* **Brief**
The word "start" marks the lines to find; copy every such line from the data below.

* **Collected data**
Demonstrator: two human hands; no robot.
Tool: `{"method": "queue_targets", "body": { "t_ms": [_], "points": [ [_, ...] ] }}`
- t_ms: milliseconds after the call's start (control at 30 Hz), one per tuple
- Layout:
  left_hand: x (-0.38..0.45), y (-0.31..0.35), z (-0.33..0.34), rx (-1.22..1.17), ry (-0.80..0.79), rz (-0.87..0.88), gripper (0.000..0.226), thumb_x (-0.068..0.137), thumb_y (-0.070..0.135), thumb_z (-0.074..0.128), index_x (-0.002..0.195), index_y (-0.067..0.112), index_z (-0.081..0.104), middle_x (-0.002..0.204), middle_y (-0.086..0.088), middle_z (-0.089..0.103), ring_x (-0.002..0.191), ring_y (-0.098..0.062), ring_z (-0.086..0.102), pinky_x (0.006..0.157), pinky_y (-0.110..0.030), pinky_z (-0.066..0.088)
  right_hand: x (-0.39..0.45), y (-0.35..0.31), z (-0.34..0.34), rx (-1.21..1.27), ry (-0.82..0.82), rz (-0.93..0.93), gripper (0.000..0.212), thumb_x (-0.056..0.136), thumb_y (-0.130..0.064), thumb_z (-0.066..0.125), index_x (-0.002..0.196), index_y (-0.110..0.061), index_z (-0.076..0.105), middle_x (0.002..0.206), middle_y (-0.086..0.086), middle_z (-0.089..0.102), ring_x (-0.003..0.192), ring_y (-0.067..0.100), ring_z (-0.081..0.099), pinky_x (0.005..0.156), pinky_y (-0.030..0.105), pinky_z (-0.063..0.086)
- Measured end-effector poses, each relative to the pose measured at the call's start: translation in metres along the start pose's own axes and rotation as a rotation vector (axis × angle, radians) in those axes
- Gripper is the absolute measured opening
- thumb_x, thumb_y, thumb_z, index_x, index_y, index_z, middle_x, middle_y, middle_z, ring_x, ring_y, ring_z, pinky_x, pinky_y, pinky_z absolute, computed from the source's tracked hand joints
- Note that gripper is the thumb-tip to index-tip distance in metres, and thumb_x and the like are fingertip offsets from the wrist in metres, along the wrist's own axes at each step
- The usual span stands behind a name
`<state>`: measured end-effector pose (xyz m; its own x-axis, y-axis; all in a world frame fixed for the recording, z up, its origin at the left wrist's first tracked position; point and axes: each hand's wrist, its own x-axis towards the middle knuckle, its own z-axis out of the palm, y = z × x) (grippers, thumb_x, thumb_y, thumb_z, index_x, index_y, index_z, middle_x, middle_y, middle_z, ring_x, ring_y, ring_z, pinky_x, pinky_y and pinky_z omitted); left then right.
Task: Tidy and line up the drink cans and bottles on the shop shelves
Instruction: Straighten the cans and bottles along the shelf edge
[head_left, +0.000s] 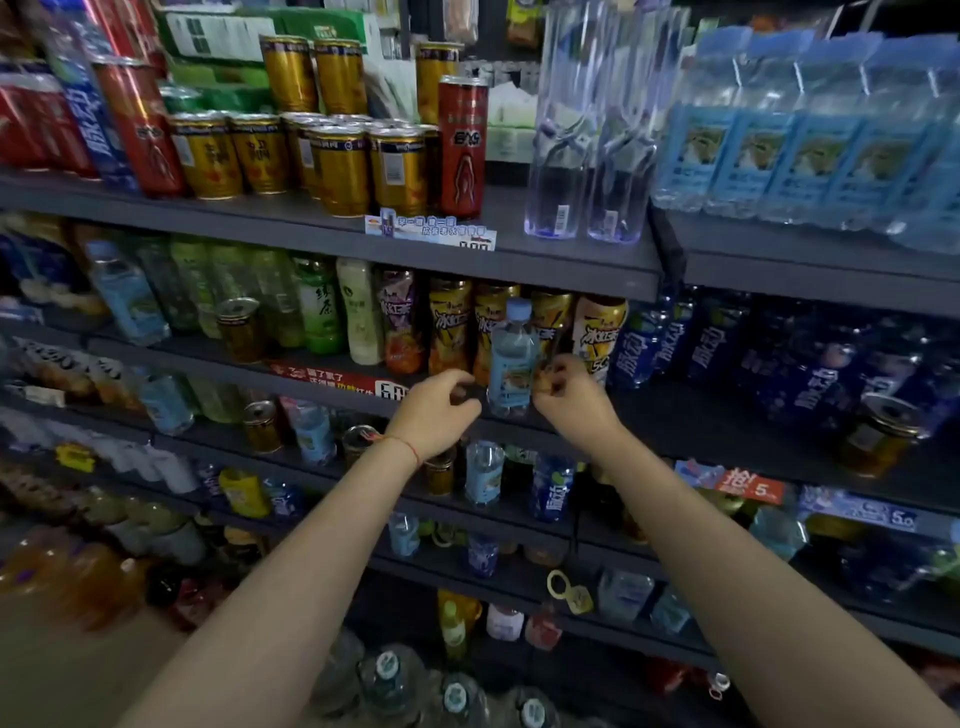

* **Expected output**
- t_ms: milliseconds after the call's start (control at 30 Hz), one per tuple
- Measured end-effector poses, each relative to the pose measured at the call's start: translation in metres along the start pose's own axes and rotation as a rotation vector (axis × angle, radians) in those axes

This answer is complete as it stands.